Guerre d’Algérie : la France assouplit encore l’accès à ses archives
La France va assouplir davantage l’accès à ses archives sur la guerre d’Algérie, en autorisant la consultation des dossiers impliquant des mineurs, indique un arrêté paru dimanche au Journal officiel, un geste que réclamaient historiens et familles.
En décembre 2021, après des annonces d’Emmanuel Macron de mars 2021, la France avait ouvert, avec quinze ans d’avance sur le délai légal, ses archives judiciaires liées à la guerre sur la période entre le 1er novembre 1954 et le 31 décembre 1966.
Encore un tout petit pas : ouverture par anticipation des #archives judiciaires et policières relatives aux mineurs. Mais pourquoi ne pas ouvrir toutes les archives sur la guerre coloniale d'Algérie, comme c'est le cas sur 1939-45 ? https://t.co/BxU0bQMi6u
— Fabrice Riceputi (@campvolant) August 27, 2023
En théorie, les archives en général sont soumises à la loi du code du patrimoine de 2008, qui stipule que « les documents d’archives publiques sont par principe librement communicables à toute personne qui en fait la demande ». Cette règlementation précise par ailleurs que les documents portant la mention « secret » peuvent être consultés après un certain délai. Il est généralement de 50 ans pour les archives militaires.
Mais depuis 2011, la liberté d’accès aux archives (de la guerre d’Algérie plus particulièrement) est remise en cause par une circulaire interministérielle (IGI 1300) émise par le secrétariat général de la défense et de la sécurité nationale (SGDSN, dépendant du Premier ministère) qui subordonne la communication des documents antérieurs à 1970 portant un tampon secret à la procédure de déclassification très scrupuleuse.
Dans les faits, les archivistes devaient, avant de communiquer des archives, demander dans certains cas l’autorisation de l’entité émettrice et apposer un marquage règlementaire sur chaque document, parfois à la main.

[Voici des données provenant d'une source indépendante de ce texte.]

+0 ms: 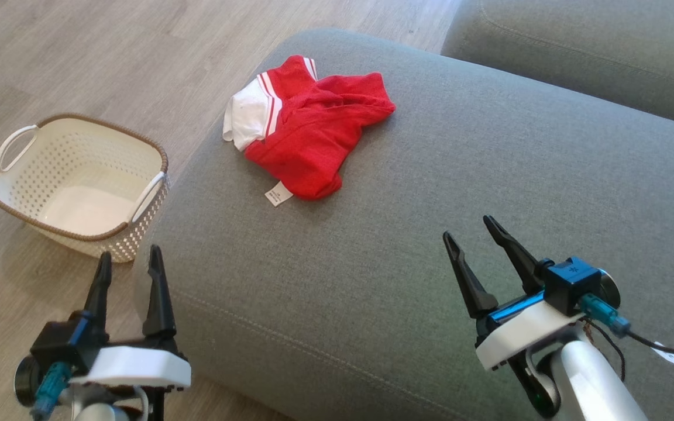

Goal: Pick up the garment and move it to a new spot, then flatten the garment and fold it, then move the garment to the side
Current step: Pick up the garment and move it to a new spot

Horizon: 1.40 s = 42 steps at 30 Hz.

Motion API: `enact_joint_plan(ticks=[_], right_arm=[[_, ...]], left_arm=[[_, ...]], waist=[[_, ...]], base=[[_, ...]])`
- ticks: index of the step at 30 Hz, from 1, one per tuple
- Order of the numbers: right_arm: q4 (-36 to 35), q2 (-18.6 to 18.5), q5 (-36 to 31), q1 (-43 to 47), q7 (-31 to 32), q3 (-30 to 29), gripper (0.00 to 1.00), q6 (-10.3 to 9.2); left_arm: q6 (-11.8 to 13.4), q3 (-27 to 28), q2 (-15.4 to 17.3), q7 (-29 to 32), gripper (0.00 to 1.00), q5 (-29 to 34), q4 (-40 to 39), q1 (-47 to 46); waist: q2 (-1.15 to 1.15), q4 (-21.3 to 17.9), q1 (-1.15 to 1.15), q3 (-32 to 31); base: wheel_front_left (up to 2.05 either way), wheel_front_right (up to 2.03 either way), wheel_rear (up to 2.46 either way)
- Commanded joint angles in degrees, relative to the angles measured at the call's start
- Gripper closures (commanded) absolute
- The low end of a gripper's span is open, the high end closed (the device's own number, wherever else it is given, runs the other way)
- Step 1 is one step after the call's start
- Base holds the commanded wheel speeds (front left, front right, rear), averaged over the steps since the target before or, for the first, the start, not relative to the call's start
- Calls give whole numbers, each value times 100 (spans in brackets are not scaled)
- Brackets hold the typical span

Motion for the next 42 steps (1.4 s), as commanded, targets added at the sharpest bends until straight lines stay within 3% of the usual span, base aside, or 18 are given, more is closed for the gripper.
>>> enact_joint_plan(ticks=[1, 14, 16, 19, 25, 31, 37, 42], right_arm=[[-151, 20, 23, -233, -36, 127, 0, -2], [-192, 20, 103, -175, -36, -29, 0, -2], [-261, 20, 81, -166, -36, -100, 0, -2], [-338, 20, -88, -143, -36, -185, 0, -2], [-530, 20, -544, -420, -36, -324, 0, -2], [-838, 20, -858, -720, 38, -389, 0, -2], [-1251, 20, -1047, -908, 210, -301, 0, -2], [-1584, 18, -1138, -1004, 360, -145, 0, -2]], left_arm=[[41, 201, 16, -44, 0, -58, -218, -114], [-66, 358, 16, -44, 0, -27, -168, -188], [-123, 412, 16, -44, 0, -303, -131, -266], [-431, 355, 57, -44, 0, -164, 52, -479], [-780, 587, 199, -44, 0, -576, 543, -1419], [-898, 289, 744, 187, 0, -1226, 1359, -2699], [-904, -798, 1365, 1027, 0, -2090, 2042, -3893], [-905, -1330, 1714, 1711, 0, -2529, 2954, -4740]], waist=[[0, -1, 0, 2], [0, -35, 0, -30], [0, -41, 0, 32], [0, -51, 0, 159], [0, -350, 0, 821], [0, -688, 0, 1453], [0, -995, 0, 1875], [0, -1299, 0, 2098]], base=[[0, 0, 0], [0, 0, 0], [0, 0, 0], [0, 0, 0], [0, 0, 0], [0, 0, 0], [0, 0, 0], [0, 0, 0]])
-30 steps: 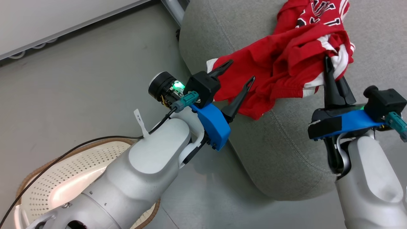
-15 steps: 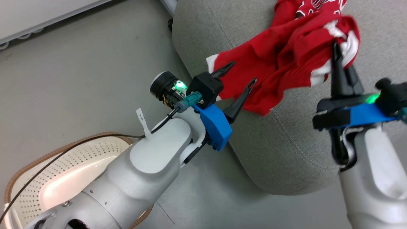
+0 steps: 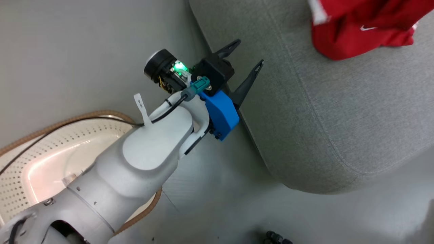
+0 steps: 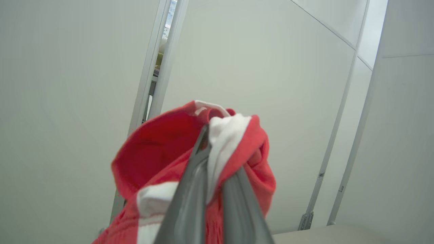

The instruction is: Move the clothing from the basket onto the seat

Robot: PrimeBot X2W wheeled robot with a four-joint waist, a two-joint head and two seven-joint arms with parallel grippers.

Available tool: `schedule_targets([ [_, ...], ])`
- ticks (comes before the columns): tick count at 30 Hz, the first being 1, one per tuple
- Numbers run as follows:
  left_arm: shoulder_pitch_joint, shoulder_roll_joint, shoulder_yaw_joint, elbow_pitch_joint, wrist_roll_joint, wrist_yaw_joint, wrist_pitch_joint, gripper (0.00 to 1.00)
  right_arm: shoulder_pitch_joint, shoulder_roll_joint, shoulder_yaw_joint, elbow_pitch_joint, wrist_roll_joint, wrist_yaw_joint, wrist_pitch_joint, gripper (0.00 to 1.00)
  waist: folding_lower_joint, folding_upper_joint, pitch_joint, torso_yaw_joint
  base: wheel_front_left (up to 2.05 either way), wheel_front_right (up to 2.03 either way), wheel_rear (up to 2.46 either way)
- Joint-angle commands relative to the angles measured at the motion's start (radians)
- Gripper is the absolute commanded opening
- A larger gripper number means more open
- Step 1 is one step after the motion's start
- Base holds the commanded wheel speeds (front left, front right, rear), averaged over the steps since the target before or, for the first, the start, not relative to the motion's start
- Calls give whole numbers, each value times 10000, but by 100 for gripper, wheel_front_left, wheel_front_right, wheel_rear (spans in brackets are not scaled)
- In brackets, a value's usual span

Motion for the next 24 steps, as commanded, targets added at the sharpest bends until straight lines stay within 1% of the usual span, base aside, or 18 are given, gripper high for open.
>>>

Une « gestion bureaucratique »
Sur instruction de Macron, la déclassification se fait dorénavant au carton mais en pratique, l’accès à ces documents reste « toujours aussi difficile » pour les famille et les chercheurs, avait regretté dans une tribune dans Le Monde l’historien Marc André en novembre 2022.
L’un des principaux obstacles était l’exclusion des dossiers impliquant des mineurs – les moins de 21 ans, en raison de la législation de l’époque – , toujours soumis au délai de classification de 100 ans. En raison de cette limitation, couplée à plusieurs autres, « la majorité des dossiers se referment », relevait l’historien.
« Cette gestion bureaucratique conduit à ignorer la réalité d’une guerre menée par des jeunes. Cela est vrai tant dans l’immigration algérienne en France que dans les maquis, les réseaux urbains et les prisons où les indépendantistes, leurs soutiens, les réfractaires, les appelés avaient pour nombre d’entre eux autour de 20 ans lors de leur engagement ».
« Suffisamment majeur à l’époque pour avoir la tête tranchée, il est aujourd’hui suffisamment mineur pour voir son dossier soustrait de la dérogation générale », s’indignait Marc André, dont les critiques ont été reprises par des médias algériens.
Le nouvel arrêté, paru dimanche et daté du 25 août 2023, supprime l’exclusion de consultation pour les dossiers impliquant un mineur.
Restent classifiés en revanche ceux dont la communication « porte atteinte à l’intimité de la vie sexuelle des personnes » ou à « la sécurité de personnes nommément désignées ou facilement identifiables impliquées dans des activités de renseignement ».
Ce qui, soulignait Marc André, referme également de nombreux dossiers.
Ce nouvel assouplissement s’inscrit dans la politique d’apaisement décidée par Emmanuel Macron durant son premier quinquennat, après les recommandations du rapport de Benjamin Stora sur le conflit mémoriel entre l’Algérie et la France sur le passé colonial.
Le rapport préconisait notamment d’activer un groupe de travail conjoint sur les archives, constitué en 2013 à la suite de la visite du président Hollande en 2012 pour qu’ils fassent le point sur l’inventaire des archives emmenées par la France et laissées par la France en Algérie.
« Sur la base de ce travail d’inventaire, certaines archives [originaux] seraient récupérées par l’Algérie. Celles laissées en Algérie pourront être consultées par les chercheurs français et algériens », préconisait le rapport en suggérant que le « comité de pilotage » puisse proposer la constitution d’un premier fond d’archives commun aux deux pays, librement accessible.